Une rupture possible grâce à l’obsession de Rob Bilott, incarné par un Mark Ruffalo qui joue sur l’effacement et la distance de l’anti-héros, où la mise en scène alterne toujours entre un regard objectif et des mouvements subjectifs. Une façon de créer l’équilibre entre le film-dossier et le mélodrame, et donc de montrer que le protagoniste avance étroitement entre la morale et le danger intime. En empruntant parfois au genre horrifique, Todd Haynes arrive à créer un film qui navigue entre la cruauté d’un réel inarrêtable et folie d’un imaginaire mortifère. DARK WATERS est souvent très sombre dans sa photographie, quand il s’agit de récolter une preuve ou de faire face à la dégradation de l’intimité. Face à un collectif riche bien protégé, Todd Haynes met en scène des corps qui se consument progressivement, en même temps que le silence se brise. Tout ce qui faisait partie de l’imaginaire (ce qu’a filmé le fermier, donnant les vidéos à l’avocat ; mais aussi le secret des papiers ; etc) devient petit à petit réel, et se convertit à l’image par une frontalité âpre. Le cinéaste épure le langage du cadre, le laissant se confondre avec le rôle gravitationnel de l’avocat, pour laisser la parole et l’empathie se distiller dans le temps.

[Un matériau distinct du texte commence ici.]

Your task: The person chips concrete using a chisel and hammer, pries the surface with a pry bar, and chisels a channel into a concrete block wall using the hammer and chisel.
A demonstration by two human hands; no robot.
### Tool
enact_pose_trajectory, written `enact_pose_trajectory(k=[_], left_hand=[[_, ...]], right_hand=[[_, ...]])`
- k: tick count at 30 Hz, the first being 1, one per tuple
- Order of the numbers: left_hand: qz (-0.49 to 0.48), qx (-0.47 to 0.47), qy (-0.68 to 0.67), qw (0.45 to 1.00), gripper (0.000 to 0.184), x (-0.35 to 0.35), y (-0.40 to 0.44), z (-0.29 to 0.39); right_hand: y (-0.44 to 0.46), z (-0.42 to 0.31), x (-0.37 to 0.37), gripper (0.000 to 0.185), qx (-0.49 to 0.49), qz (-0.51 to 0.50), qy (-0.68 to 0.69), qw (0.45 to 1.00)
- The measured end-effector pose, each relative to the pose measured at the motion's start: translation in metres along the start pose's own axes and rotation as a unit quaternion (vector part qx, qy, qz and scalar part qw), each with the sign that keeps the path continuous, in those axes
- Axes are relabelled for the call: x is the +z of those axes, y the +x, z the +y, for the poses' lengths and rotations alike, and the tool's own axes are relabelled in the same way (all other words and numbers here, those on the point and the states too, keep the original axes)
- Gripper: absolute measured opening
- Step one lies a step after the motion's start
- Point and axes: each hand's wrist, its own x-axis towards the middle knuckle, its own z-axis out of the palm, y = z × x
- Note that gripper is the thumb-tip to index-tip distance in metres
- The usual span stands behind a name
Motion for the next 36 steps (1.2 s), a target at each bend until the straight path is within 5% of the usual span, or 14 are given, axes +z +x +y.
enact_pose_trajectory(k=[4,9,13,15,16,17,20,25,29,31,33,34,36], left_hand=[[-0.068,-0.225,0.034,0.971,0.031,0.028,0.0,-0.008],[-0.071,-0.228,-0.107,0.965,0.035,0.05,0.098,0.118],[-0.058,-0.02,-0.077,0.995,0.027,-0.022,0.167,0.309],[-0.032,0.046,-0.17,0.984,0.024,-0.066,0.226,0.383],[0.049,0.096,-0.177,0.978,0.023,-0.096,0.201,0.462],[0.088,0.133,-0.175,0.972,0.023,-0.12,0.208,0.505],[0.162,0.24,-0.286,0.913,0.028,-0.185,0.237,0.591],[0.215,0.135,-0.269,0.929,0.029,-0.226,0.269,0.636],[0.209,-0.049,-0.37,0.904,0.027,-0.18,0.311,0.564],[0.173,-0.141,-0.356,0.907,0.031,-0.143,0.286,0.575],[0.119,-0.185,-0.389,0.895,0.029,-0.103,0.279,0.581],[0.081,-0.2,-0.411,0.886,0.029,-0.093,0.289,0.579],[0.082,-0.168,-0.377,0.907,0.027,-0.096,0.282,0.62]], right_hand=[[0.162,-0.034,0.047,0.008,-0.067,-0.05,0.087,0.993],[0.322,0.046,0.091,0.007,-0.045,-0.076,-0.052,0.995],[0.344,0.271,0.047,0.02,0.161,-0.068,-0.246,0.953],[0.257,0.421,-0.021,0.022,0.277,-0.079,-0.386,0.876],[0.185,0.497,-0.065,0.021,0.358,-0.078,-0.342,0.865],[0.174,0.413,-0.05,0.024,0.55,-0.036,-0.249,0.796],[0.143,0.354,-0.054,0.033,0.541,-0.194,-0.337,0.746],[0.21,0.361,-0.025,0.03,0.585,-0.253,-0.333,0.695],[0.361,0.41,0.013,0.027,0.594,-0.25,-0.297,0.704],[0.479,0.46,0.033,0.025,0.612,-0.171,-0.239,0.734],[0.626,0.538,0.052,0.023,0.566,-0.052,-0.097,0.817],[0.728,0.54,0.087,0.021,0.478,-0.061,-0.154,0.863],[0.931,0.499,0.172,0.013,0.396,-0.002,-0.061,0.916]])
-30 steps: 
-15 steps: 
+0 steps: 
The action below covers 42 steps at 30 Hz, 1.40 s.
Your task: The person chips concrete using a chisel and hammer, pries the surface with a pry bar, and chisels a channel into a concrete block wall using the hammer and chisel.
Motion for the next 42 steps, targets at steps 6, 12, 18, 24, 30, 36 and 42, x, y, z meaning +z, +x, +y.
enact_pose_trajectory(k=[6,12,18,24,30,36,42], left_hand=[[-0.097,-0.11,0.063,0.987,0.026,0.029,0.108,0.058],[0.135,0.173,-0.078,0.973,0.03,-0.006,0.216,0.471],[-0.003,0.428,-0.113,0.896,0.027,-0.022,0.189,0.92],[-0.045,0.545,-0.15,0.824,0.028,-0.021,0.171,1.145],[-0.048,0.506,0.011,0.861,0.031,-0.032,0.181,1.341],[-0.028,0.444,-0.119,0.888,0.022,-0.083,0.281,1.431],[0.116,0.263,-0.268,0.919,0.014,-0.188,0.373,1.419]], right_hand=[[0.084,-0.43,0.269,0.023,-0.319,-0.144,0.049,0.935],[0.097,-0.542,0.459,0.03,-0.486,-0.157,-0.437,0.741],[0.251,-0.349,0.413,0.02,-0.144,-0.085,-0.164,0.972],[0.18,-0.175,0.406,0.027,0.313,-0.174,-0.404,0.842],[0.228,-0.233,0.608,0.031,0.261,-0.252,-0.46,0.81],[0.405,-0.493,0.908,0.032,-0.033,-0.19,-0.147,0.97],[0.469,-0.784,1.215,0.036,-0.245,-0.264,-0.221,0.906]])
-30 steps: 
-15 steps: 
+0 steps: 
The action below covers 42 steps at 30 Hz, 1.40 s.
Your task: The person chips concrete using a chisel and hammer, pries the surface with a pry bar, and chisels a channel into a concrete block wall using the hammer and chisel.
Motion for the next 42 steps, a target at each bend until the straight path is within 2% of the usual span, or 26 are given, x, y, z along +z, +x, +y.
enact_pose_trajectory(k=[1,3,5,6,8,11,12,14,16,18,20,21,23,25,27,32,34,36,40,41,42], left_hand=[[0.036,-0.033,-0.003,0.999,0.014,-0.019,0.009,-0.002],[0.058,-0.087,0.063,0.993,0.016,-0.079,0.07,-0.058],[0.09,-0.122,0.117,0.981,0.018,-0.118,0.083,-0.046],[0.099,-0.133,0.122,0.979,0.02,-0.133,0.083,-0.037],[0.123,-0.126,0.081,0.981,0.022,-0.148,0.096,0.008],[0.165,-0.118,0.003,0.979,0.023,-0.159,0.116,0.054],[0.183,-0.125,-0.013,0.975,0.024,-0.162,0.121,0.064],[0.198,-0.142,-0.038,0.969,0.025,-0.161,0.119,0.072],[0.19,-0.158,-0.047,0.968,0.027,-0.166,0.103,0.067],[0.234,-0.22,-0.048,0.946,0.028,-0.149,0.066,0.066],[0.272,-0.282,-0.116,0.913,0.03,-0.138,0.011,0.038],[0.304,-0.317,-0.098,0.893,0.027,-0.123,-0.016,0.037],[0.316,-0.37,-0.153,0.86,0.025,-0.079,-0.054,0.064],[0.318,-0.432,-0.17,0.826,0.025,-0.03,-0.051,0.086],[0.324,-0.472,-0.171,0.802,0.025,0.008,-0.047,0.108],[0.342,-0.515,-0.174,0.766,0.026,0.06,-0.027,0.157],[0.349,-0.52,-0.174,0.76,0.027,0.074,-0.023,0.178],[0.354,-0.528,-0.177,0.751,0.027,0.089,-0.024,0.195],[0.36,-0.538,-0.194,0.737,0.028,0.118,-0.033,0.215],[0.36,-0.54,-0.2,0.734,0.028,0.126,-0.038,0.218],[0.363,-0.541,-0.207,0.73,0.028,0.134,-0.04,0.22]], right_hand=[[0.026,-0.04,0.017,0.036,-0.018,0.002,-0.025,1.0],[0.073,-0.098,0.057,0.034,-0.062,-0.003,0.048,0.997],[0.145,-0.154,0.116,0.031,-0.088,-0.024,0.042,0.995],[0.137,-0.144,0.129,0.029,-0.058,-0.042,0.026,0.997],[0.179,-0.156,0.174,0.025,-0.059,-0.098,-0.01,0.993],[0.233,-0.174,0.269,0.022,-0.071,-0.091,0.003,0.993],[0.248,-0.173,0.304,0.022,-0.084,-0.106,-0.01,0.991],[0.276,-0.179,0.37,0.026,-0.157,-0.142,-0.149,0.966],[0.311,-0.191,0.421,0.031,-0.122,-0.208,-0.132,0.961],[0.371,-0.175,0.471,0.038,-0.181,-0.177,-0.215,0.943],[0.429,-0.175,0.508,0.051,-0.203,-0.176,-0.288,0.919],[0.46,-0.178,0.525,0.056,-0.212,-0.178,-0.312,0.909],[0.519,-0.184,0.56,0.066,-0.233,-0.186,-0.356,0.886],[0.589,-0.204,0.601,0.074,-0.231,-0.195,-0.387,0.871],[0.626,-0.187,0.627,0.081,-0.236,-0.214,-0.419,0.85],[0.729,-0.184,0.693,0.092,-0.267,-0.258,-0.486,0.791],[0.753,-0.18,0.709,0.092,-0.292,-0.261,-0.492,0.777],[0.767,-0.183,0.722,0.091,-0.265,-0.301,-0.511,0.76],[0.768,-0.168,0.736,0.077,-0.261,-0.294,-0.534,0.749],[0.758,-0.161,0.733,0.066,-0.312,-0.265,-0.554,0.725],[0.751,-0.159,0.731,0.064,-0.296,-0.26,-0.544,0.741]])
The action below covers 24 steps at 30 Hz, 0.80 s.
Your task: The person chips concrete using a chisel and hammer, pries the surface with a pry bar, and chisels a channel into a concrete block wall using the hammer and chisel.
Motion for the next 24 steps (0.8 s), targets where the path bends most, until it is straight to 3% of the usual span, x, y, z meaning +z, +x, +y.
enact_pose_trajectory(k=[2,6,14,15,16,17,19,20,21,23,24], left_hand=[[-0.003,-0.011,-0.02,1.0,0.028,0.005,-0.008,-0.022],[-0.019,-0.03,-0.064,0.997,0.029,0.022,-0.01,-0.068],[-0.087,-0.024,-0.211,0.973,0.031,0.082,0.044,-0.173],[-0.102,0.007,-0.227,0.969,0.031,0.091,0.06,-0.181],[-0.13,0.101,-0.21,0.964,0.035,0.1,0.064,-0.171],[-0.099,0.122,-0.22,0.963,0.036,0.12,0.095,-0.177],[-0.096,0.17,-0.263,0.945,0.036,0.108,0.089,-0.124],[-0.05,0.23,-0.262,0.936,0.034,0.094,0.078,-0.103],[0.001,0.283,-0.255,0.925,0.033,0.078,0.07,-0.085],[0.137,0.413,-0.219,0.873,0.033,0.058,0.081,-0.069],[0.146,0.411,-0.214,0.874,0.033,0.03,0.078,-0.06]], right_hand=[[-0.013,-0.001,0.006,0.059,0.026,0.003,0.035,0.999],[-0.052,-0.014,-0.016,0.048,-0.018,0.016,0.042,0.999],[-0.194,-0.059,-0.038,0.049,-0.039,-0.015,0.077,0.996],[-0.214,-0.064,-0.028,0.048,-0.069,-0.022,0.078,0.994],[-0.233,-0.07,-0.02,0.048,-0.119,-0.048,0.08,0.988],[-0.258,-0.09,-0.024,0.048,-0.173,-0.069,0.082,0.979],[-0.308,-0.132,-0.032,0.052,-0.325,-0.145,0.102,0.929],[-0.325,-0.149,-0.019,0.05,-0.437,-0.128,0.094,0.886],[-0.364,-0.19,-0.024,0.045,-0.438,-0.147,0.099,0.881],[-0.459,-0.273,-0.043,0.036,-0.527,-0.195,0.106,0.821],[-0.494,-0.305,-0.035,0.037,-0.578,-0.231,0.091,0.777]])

Todd Haynes est un cinéaste qui relie via le cadre le corps à l’esprit, le matériel à l’immatériel, le détérioré à la superficialité. Il est un cinéaste dont l’esthétique et la mise en scène consistent à trouver ce petit lien qui relie le réel intime à l’imaginaire collectif. Il confronte toujours le concret et l’abstrait, comme ici où il confronte les papiers au silence, le fermier inconnu isolé au chef d’entreprise millionnaire toujours en voyage. DARK WATERS porte bien son titre : l’eau est la vie, ici noircie par l’horreur des plus riches. Mais surtout, le titre représente déjà tout le geste habituel de Todd Haynes. L’eau, synonyme de vie, est par ordinaire un élément d’une grande beauté. Or, dès le titre du film, le cinéaste nous annonce sa toxicité. Comme lorsqu’il filme les espaces, le cinéaste formalise une beauté renversée, des extérieurs vers les intérieurs. Les extérieurs naturels ne sont plus que des terres arides et abandonnées, les rues sont affreusement silencieuses et remplies de tristesse. Les intérieurs, tous liés aux personnages les plus riches, sont d’une grande élégance. Les images d’extérieurs sont très froides, tandis que les intérieurs hyper lumineux et fortement décorés dans le simple but de soigner l’image de la richesse. Pourtant, toute la réussite de DARK WATERS est de ne jamais juger ou accabler un espace, mais de les connecter pour resserrer les émotions et les enjeux dans un même espace cinématographique frontal.


DARK WATERS ; Dirigé par Todd Haynes ; Scénario de Matthew Carnahan, Mario Correa ; D’après un article de Nathaniel Rich ; Avec Mark Ruffalo, Tim Robbins, Bill Camp, Anne Hathaway, Victor Garber, Mare Winningham, Richard Hagerman, Bill Pullman, Denise Dal Vera ; États-Unis ; 2h07 ; Distribué par Le Pacte ; 26 Février 2020.